At the same time, however, if this chap hide the fact of him having an underlying medical condition, perhaps the prosecutors could daisy chain a conviction. In other words, start him off on a simple "obstruction of justice" (hiding his epilepsy) and then working from there.

0 ( +2 / -2 )

Japan sure loves its lip-service and loopholes! But this doctor hit the triple whammy (you could argue); he caused at death while driving during a seizure (likely), he had concealed his illness by not reporting it, and it could be argued that as a medical professional he had to report himself (or else his doctor who did not is in big trouble), or since he did not should be in even bigger trouble.

So, maximum 15 years for the single death, plus one year and the 300,000 yen fine for concealing the illness. Then add additional time for those injured, and lawsuits by the survivors and families.

Perhaps now people with epilepsy might think a little more about concealing it or not taking their meds, and CLEARLY this guy was off his.

My guess is, though, that he won't get the max penalty for any of the crimes, and this issue will only be enforced after deaths occur.
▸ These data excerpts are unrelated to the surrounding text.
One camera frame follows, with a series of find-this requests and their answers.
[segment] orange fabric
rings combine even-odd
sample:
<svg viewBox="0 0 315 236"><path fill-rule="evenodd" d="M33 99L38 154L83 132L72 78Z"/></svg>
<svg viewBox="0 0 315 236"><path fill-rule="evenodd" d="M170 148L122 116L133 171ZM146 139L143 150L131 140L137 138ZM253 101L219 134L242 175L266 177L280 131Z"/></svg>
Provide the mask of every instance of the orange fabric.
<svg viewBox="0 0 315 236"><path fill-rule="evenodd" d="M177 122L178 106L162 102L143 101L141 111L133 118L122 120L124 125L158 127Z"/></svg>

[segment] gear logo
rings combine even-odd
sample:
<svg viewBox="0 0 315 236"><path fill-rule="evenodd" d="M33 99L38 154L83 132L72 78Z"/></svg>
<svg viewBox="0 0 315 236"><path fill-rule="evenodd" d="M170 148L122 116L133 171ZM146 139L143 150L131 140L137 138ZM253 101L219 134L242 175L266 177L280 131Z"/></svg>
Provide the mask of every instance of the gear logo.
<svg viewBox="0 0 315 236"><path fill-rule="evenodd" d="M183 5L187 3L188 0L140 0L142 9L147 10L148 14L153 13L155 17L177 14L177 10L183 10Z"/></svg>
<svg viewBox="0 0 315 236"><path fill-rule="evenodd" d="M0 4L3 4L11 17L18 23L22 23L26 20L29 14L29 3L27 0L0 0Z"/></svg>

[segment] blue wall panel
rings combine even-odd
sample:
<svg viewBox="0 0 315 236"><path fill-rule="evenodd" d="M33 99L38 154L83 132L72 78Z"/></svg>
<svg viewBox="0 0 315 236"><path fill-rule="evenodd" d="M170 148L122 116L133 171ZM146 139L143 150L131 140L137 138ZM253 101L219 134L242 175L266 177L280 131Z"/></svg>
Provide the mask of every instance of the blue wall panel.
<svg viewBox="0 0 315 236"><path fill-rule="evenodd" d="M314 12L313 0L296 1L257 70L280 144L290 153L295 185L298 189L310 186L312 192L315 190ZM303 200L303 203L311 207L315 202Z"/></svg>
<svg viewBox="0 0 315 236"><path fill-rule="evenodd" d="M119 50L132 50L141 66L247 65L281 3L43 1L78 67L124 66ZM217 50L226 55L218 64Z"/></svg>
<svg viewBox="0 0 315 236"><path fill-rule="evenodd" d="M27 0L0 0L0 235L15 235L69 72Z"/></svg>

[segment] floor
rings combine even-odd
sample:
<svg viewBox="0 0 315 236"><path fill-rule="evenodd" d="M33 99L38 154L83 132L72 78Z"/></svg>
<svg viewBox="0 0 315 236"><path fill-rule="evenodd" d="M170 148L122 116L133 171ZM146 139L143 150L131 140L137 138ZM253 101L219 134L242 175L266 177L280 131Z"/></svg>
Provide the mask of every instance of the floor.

Sorry, but people with epilepsy should NOT be allowed to drive. Period. It's unfair, but tell that to the dead.

-2 ( +4 / -6 )

Hopefully driverless cars will make stories like this a thing of the past in the not so distant future.

3 ( +6 / -3 )

So the police only found out after they raided his home? In other words, even after the accident and even after being arrested and undoubtedly questioned, he still wasn't fully open with police about what might have caused the accident? And of all professions, he's a doctor. This story just gets worse and worse. I really feel for Ebata's loved ones and those that were injured.

3 ( +3 / -0 )

Traffic police should revisit and review the issue of driving license to these patients also should review old people who are very slow in responding to signals and other traffic regulation ... it is ridiculous that you drive behind an elder who is doing 20~25 km/hr on 40 km/hr road , that lead to many people try to overtake and had near miss as I can see on the roads every day.

0 ( +0 / -0 )

M3: Unless the driver forgets what he programmed in. This is a very strong possibility.

2 ( +2 / -0 )

They going to arrest the mother of this guy again this time?

1 ( +1 / -0 )

Then add additional time for those injured, and lawsuits by the survivors and families.
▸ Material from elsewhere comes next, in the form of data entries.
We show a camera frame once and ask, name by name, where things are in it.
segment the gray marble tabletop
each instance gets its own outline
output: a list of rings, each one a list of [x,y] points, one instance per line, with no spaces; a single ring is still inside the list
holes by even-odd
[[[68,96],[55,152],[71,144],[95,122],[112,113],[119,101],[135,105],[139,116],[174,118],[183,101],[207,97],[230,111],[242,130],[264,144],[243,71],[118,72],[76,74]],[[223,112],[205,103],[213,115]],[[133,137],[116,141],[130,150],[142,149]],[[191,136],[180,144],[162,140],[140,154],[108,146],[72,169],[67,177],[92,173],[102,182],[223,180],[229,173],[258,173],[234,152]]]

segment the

His insurance should cover those costs.

1 ( +1 / -0 )

Only 15 years for taking a person's life, while knowingly and intentionally concealing an illness that could potentially severely impair his driving ability. This why Japanese laws a so screwed. No thought for the victims. A person is DEAD because this self entitled a-hole quack ignored the law and thought he could drive. I hope the surviving victims take this jerkoff for everything he has.

2 ( +5 / -3 )

Epilepsy medication, like most medications that affect the brain, are slow-acting. On average they take 2 weeks to reach the desired level, and then a daily "maintenance" dose is taken thereafter. Skipping on day's medication would NOT cause the person to suddenly have a seizure if they've been under control for 9 years. The police have obviously misunderstood the doctor or the doctor doesn't understand how the medication works - this being Japan both options are about equally likely.
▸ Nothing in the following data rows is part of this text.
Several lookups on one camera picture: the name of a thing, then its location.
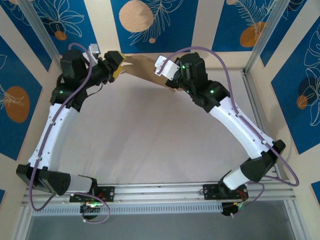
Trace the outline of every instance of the blue wallpaper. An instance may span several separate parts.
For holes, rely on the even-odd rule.
[[[60,54],[74,42],[86,48],[97,43],[84,0],[34,0],[31,3]],[[48,70],[51,59],[19,6],[9,0],[0,0],[0,5]]]
[[[312,183],[311,186],[314,191],[315,197],[320,205],[320,181]]]
[[[111,0],[121,51],[129,53],[175,52],[192,43],[198,0],[142,0],[143,11],[128,10],[124,18],[119,13],[132,9],[134,1]],[[123,26],[125,20],[136,20],[140,14],[150,15],[148,27],[133,29]]]
[[[0,37],[0,153],[17,160],[42,87]]]
[[[1,206],[2,200],[4,199],[5,193],[6,193],[6,191],[0,189],[0,206]]]
[[[299,154],[320,143],[320,17],[272,80]]]
[[[274,6],[274,0],[225,0],[212,50],[251,51]]]
[[[260,55],[264,66],[266,66],[269,62],[270,58],[276,51],[278,45],[286,35],[287,31],[300,13],[300,10],[305,5],[306,1],[307,0],[291,0],[289,2],[288,7],[282,15],[282,18],[275,27],[269,41],[267,42]]]
[[[34,54],[38,57],[44,68],[48,71],[51,65],[51,58],[41,44],[35,32],[32,30],[28,20],[21,12],[18,5],[9,0],[0,0],[0,6],[9,16],[15,27],[28,43]]]

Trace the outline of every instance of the cable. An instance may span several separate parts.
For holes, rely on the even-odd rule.
[[[104,223],[105,221],[107,221],[110,217],[110,207],[108,206],[108,204],[103,201],[102,199],[100,199],[99,197],[97,196],[93,196],[91,194],[88,194],[88,193],[83,193],[83,192],[75,192],[74,194],[77,194],[77,195],[82,195],[82,196],[85,196],[85,197],[89,197],[89,198],[93,198],[95,200],[98,200],[99,202],[103,203],[104,206],[106,206],[106,208],[108,209],[108,215],[106,216],[105,219],[101,220],[101,221],[89,221],[85,218],[85,211],[83,211],[81,217],[83,219],[84,222],[88,223],[88,224],[102,224]]]
[[[239,111],[237,109],[237,106],[236,106],[236,103],[235,103],[235,98],[234,98],[234,94],[233,94],[233,89],[232,89],[232,86],[231,86],[231,80],[230,80],[230,76],[229,76],[229,72],[228,72],[228,69],[227,69],[227,66],[226,64],[224,63],[224,61],[222,60],[222,58],[217,54],[215,53],[214,51],[208,49],[208,48],[205,48],[205,47],[202,47],[202,46],[190,46],[190,47],[185,47],[185,48],[182,48],[172,54],[170,54],[167,59],[163,62],[160,70],[157,72],[157,74],[160,74],[165,65],[167,64],[167,62],[172,59],[175,55],[179,54],[179,53],[183,53],[185,51],[188,51],[188,50],[203,50],[203,51],[206,51],[212,55],[214,55],[221,63],[222,67],[223,67],[223,70],[225,72],[225,76],[226,76],[226,80],[227,80],[227,84],[228,84],[228,88],[229,88],[229,92],[230,92],[230,99],[231,99],[231,104],[233,106],[233,109],[235,111],[235,113],[238,115],[238,117],[254,132],[254,134],[256,134],[256,136],[263,142],[265,141],[265,139],[260,135],[260,133],[241,115],[239,115]],[[278,177],[273,177],[273,176],[268,176],[266,175],[265,177],[266,178],[269,178],[269,179],[273,179],[273,180],[277,180],[281,183],[284,183],[284,184],[287,184],[289,186],[292,186],[292,187],[297,187],[299,186],[300,184],[300,181],[299,181],[299,178],[298,176],[296,175],[296,173],[294,172],[294,170],[290,167],[290,165],[284,160],[284,158],[272,147],[270,146],[268,143],[265,143],[265,145],[282,161],[283,165],[289,170],[289,172],[292,174],[294,180],[295,180],[295,183],[291,183],[289,181],[285,181],[285,180],[282,180]],[[262,190],[260,192],[260,194],[258,195],[258,197],[256,197],[252,202],[255,202],[261,195],[262,193],[264,192],[265,190],[265,186],[263,185],[263,183],[260,183],[260,182],[255,182],[256,184],[260,184],[262,185]]]
[[[68,49],[70,50],[73,46],[77,46],[79,48],[81,48],[88,56],[89,56],[89,53],[87,51],[87,49],[82,46],[81,44],[79,43],[71,43],[68,47]],[[28,195],[29,195],[29,202],[30,202],[30,205],[32,207],[32,209],[36,212],[38,211],[41,211],[43,210],[47,205],[48,203],[51,201],[51,199],[55,196],[54,194],[51,195],[49,197],[49,199],[43,204],[42,207],[40,208],[36,208],[35,205],[34,205],[34,201],[33,201],[33,184],[34,184],[34,180],[35,180],[35,176],[36,176],[36,172],[37,172],[37,168],[38,168],[38,165],[39,165],[39,162],[41,160],[41,156],[42,156],[42,153],[43,153],[43,150],[45,148],[45,145],[46,145],[46,142],[48,140],[48,137],[49,137],[49,134],[51,132],[51,129],[52,127],[54,126],[55,124],[55,121],[56,119],[58,118],[60,112],[62,111],[62,109],[66,106],[66,104],[78,93],[80,92],[80,90],[87,84],[87,82],[89,81],[90,79],[90,76],[92,74],[92,68],[93,68],[93,64],[92,64],[92,58],[89,57],[89,70],[88,70],[88,74],[86,76],[86,78],[84,79],[83,83],[62,103],[62,105],[59,107],[59,109],[56,111],[55,115],[53,116],[52,118],[52,122],[50,123],[50,125],[48,126],[45,134],[44,134],[44,137],[43,137],[43,140],[42,140],[42,143],[41,143],[41,146],[39,148],[39,151],[38,151],[38,155],[37,155],[37,159],[35,161],[35,164],[33,166],[33,170],[32,170],[32,174],[31,174],[31,178],[30,178],[30,183],[29,183],[29,190],[28,190]],[[101,203],[103,203],[107,209],[108,209],[108,216],[102,220],[102,221],[99,221],[99,222],[92,222],[92,221],[87,221],[88,223],[92,223],[92,224],[99,224],[99,223],[103,223],[105,222],[106,220],[108,220],[109,216],[110,216],[110,208],[109,206],[107,205],[107,203],[105,201],[103,201],[102,199],[94,196],[94,195],[91,195],[91,194],[87,194],[87,193],[82,193],[82,192],[75,192],[74,194],[77,194],[77,195],[83,195],[83,196],[87,196],[87,197],[90,197],[90,198],[94,198],[98,201],[100,201]]]
[[[261,189],[260,193],[258,194],[258,196],[256,196],[251,202],[248,203],[247,206],[245,206],[245,207],[247,208],[247,207],[249,207],[251,204],[253,204],[255,201],[257,201],[258,198],[261,197],[261,195],[262,195],[262,194],[264,193],[264,191],[265,191],[265,185],[264,185],[263,183],[261,183],[261,182],[253,182],[253,181],[248,181],[248,182],[246,182],[245,184],[260,184],[260,185],[262,186],[262,189]],[[231,214],[231,216],[234,217],[234,215],[237,215],[237,214],[239,214],[239,213],[240,213],[240,211],[238,211],[238,212],[236,212],[236,213],[234,213],[234,214]]]
[[[101,89],[103,88],[103,86],[104,86],[104,84],[103,84],[103,83],[101,83],[101,87],[99,88],[99,90],[98,90],[98,91],[95,91],[95,92],[93,92],[93,93],[90,93],[86,98],[88,98],[88,97],[90,97],[90,96],[92,96],[92,95],[94,95],[94,94],[96,94],[96,93],[100,92],[100,91],[101,91]]]

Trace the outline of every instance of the orange circle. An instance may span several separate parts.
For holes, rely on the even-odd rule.
[[[296,104],[297,104],[298,108],[300,108],[301,110],[305,109],[308,104],[307,97],[304,95],[299,96],[298,99],[296,100]]]
[[[152,38],[149,39],[149,43],[154,44],[155,42],[156,42],[155,38],[152,37]]]
[[[67,40],[67,35],[63,31],[56,31],[54,36],[60,41]]]
[[[128,1],[119,11],[121,25],[129,32],[138,33],[150,28],[154,23],[151,9],[140,0]]]
[[[245,48],[254,47],[258,40],[258,38],[256,38],[255,28],[259,28],[259,31],[257,33],[257,36],[259,37],[265,25],[266,23],[262,21],[262,22],[257,22],[255,26],[249,26],[247,29],[245,29],[240,36],[241,46]]]
[[[20,99],[18,101],[19,103],[15,103],[14,101],[10,102],[10,96],[15,99]],[[12,86],[6,91],[4,98],[9,101],[4,105],[8,117],[16,123],[23,123],[27,119],[30,110],[28,93],[22,87]]]
[[[238,0],[226,0],[226,4],[228,5],[236,4],[236,2],[238,2]]]

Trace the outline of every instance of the cardboard piece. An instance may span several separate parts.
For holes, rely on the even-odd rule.
[[[126,56],[124,62],[129,64],[122,66],[122,73],[133,75],[135,77],[163,86],[175,92],[175,89],[172,89],[165,85],[166,81],[168,80],[167,78],[165,78],[164,76],[158,76],[154,73],[154,70],[156,68],[156,60],[143,55],[131,55]]]

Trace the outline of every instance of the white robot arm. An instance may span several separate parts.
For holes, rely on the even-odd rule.
[[[104,60],[98,58],[94,61],[92,74],[85,87],[81,89],[59,112],[58,118],[53,122],[53,116],[57,113],[62,103],[71,96],[82,84],[84,77],[88,74],[86,63],[88,57],[94,55],[82,55],[79,50],[68,50],[60,61],[63,74],[57,80],[57,86],[52,92],[50,99],[51,106],[49,116],[34,153],[30,157],[28,164],[19,164],[16,174],[27,184],[31,182],[32,172],[39,161],[41,145],[45,141],[44,148],[33,182],[33,189],[49,192],[55,195],[66,193],[88,193],[99,196],[105,202],[105,187],[100,189],[96,179],[81,175],[58,172],[60,165],[61,151],[70,126],[79,114],[84,100],[88,97],[87,89],[99,84],[112,83],[121,71],[121,63],[125,57],[118,51],[109,51],[104,55]],[[165,57],[160,56],[155,63],[156,71],[161,68]],[[285,144],[264,134],[250,119],[233,105],[230,93],[219,82],[208,80],[205,62],[197,53],[188,53],[175,62],[169,61],[161,72],[168,81],[166,85],[171,88],[182,88],[192,98],[193,102],[203,108],[207,113],[222,122],[227,129],[238,139],[248,154],[246,160],[236,170],[228,172],[219,181],[218,189],[220,197],[229,198],[229,193],[235,193],[237,189],[244,189],[244,184],[252,181],[259,182],[261,178],[277,162],[277,156],[266,146],[269,144],[278,153],[281,153]],[[47,129],[54,124],[49,135],[46,136]],[[259,132],[263,141],[255,134]],[[74,202],[87,202],[91,198],[81,198],[75,196]]]
[[[259,182],[278,160],[266,144],[279,154],[285,144],[281,140],[274,141],[262,132],[237,105],[234,109],[227,89],[217,81],[208,80],[205,62],[197,53],[188,53],[175,62],[169,60],[160,72],[165,60],[164,56],[158,57],[155,74],[165,76],[168,87],[183,89],[196,105],[218,119],[238,139],[249,156],[240,167],[221,179],[221,191],[234,191],[250,181]],[[254,131],[260,134],[263,141]]]
The reason here is simple. He drove for 7 HOURS!!! He was exhausted and fell asleep.

No magical thinking required here people, just a simple case of the typical Japanese "gaman" attitude instead of a little common sense and saying, "I'm tired, I should take a 30 minute nap before I drive so that I don't drift off and accidentally kill some people".

Experience in Japan has taught me that the vast majority of Japanese drivers are driving exhausted and this is probably the number 1 cause of accidents in Japan - but there are major cultural barriers to giving common sense advice like, "If you can't keep your eyes open then you really should pull over and have a nap"

3 ( +6 / -3 )

In the United States I was both no medication and under control of my epilepsy yet my doctor decided to report me to the Department of Motor Vehicles and have driving privileges revoked. This is required by law and I can not complain as it is what any physician should do.

3 ( +3 / -0 )

Frungy is correct, there is so much misinformation regarding epilepsy that people with the disease do not report it , do not discuss it and do not tell anyone.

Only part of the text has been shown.